**Assignment**. Up to and including the line with "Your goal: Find", restate the material below word for word, beginning with its first line.

**Recorded data**.
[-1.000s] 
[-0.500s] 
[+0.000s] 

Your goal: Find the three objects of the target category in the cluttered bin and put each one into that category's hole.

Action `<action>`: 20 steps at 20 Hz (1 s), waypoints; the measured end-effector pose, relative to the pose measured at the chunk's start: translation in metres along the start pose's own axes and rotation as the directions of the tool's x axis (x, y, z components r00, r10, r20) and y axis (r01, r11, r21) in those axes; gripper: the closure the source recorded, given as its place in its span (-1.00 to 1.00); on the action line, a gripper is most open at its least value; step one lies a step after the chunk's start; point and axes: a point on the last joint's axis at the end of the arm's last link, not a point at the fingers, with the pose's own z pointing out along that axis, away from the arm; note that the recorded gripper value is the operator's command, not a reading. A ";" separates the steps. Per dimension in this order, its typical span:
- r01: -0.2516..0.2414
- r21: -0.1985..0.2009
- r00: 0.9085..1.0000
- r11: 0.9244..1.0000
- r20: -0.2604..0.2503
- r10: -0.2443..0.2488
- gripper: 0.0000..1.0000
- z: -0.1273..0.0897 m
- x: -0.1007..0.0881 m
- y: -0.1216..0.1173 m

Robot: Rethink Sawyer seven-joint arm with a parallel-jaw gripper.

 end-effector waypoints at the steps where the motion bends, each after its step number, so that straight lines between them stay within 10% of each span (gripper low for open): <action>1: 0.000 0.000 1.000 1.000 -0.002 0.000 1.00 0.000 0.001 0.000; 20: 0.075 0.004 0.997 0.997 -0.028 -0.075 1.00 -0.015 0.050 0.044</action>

**Output of the exercise**.
[-1.000s] 
[-0.500s] 
[+0.000s] 

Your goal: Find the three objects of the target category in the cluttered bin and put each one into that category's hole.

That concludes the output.